Read through the entries below and return each line with the word "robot".

**** Data shown

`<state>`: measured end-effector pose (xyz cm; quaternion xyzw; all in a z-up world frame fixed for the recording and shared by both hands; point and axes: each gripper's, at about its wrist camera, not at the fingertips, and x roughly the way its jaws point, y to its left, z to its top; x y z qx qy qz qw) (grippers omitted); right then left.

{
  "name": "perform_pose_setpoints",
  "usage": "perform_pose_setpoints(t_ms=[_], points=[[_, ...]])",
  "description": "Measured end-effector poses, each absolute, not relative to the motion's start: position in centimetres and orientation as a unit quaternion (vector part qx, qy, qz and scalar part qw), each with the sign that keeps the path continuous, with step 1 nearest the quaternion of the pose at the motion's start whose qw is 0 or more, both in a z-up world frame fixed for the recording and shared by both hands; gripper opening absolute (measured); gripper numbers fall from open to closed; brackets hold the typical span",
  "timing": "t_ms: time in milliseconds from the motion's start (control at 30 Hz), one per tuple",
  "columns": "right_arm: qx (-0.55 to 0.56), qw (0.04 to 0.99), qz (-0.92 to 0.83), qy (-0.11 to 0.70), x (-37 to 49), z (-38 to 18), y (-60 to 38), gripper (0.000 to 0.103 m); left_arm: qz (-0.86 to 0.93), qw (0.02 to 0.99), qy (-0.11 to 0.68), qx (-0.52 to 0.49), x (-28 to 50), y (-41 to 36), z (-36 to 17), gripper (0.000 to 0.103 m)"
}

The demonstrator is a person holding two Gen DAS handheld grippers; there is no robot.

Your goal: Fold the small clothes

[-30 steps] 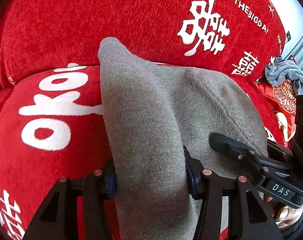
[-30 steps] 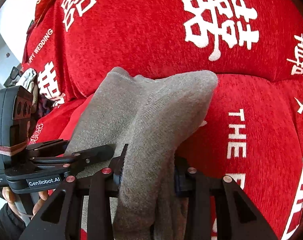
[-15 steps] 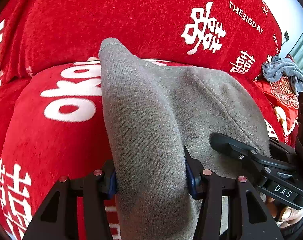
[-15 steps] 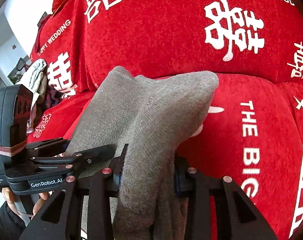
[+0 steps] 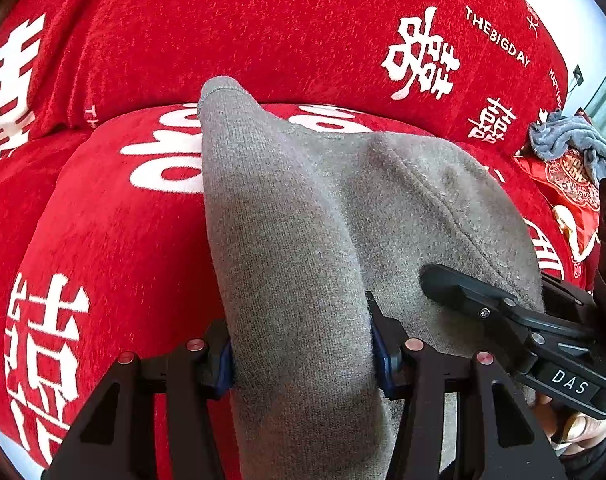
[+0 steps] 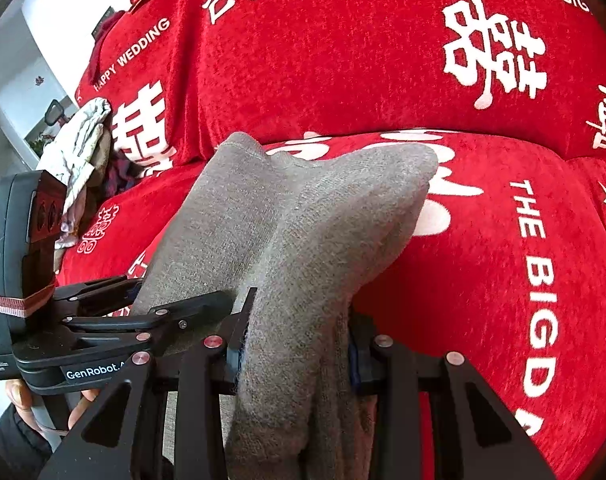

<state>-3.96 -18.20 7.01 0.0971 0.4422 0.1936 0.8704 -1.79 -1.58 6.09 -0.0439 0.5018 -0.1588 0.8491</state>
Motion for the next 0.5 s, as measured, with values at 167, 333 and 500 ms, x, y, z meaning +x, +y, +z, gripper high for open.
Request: perform_pose_setpoints(t_ms=[167, 333, 500], points=[[0.094, 0.871, 0.192, 0.443, -5.0, 6.9, -17.6, 0.038, -0.159, 0.85, 0.501, -0.045, -2.9, -1.1, 5.7, 0.054], [0.093, 0.87, 0.191, 0.445, -6.1, 6.5, -17.3, 0.038, -0.16, 0.849, 0.502, -0.044, -3.9, -0.9, 5.3, 0.054], [0.09, 0.87, 0.191, 0.446, -6.8, 6.4, -17.0, 0.038, -0.159, 0.85, 0.5, -0.046, -4.8, -0.7, 5.0, 0.054]])
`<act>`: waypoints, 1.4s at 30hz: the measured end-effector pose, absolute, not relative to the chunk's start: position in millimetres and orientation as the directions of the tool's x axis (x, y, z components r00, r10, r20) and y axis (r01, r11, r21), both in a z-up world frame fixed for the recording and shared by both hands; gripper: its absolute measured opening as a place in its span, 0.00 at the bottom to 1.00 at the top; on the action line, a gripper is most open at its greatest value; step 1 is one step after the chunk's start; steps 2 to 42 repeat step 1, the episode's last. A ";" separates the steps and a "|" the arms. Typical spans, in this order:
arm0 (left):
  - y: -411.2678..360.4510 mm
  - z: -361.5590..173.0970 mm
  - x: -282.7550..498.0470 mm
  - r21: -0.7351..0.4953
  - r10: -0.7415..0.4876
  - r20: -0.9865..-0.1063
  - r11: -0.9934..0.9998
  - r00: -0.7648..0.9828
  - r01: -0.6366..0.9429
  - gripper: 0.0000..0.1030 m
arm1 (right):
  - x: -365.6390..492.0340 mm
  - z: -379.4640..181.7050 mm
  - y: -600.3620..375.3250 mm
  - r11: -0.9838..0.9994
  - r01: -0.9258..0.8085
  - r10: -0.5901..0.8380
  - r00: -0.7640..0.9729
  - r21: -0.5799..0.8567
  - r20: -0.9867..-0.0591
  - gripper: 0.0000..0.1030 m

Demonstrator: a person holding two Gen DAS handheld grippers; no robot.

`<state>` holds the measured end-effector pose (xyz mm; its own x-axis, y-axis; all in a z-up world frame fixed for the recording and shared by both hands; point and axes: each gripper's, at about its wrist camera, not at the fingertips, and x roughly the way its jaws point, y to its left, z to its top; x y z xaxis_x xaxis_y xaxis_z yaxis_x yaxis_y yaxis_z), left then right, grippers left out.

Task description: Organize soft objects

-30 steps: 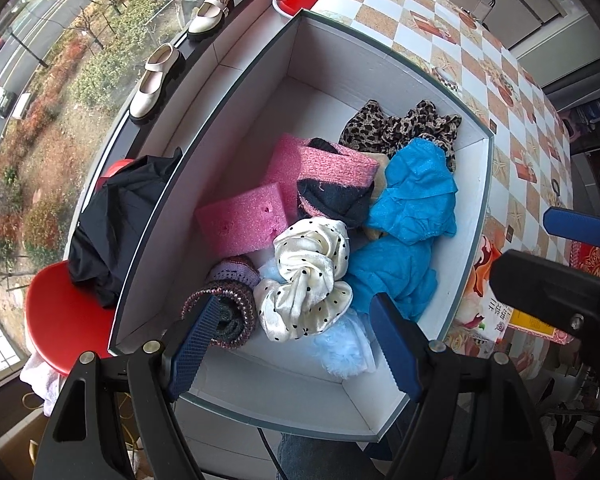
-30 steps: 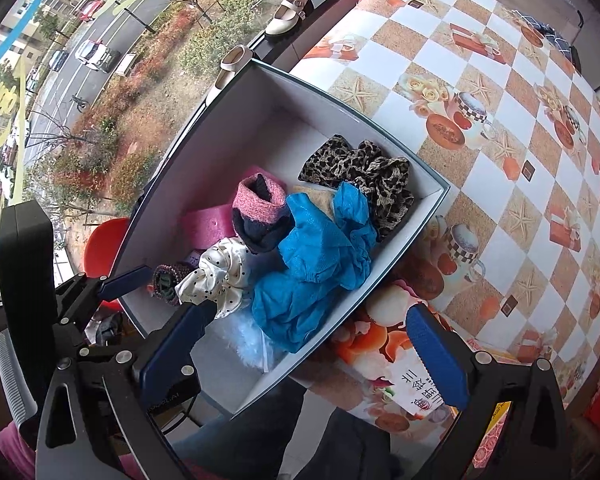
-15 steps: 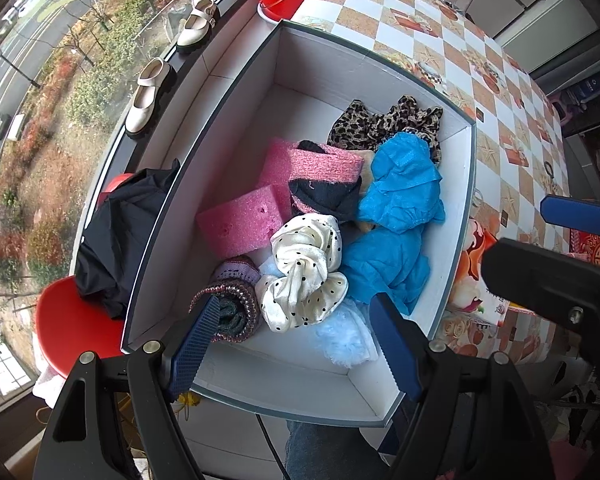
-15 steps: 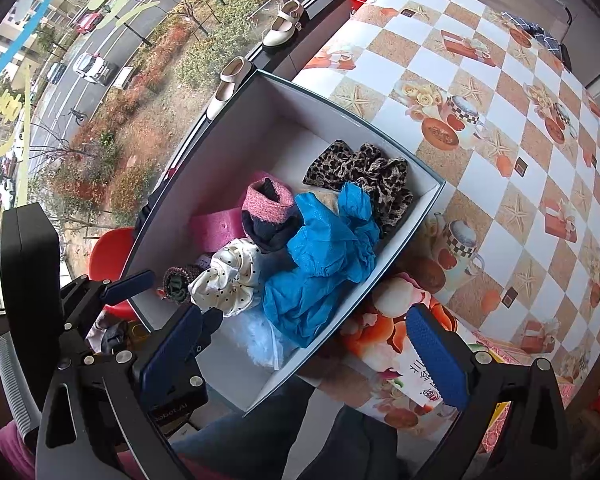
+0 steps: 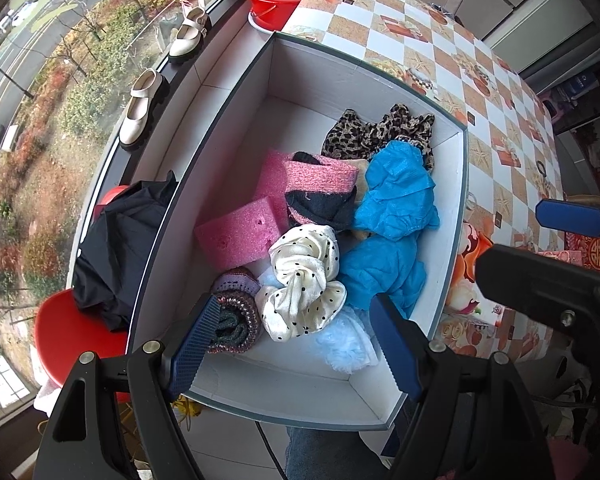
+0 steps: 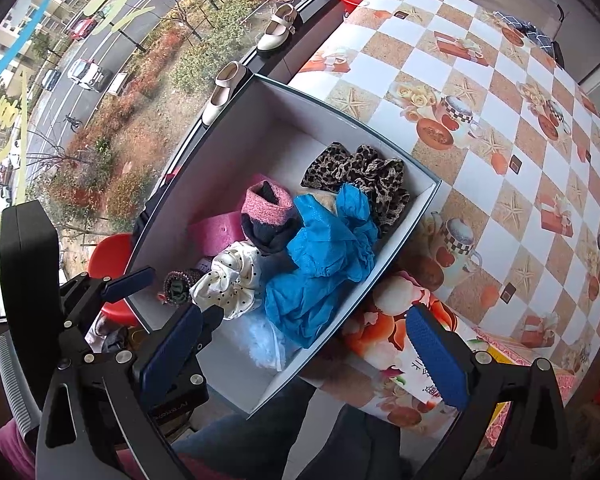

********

Problem solution ->
The demonstrator is a person holding two Gen DAS handheld grippers; there is no robot.
Demonstrator: a person holding two Gen DAS handheld grippers; no robot.

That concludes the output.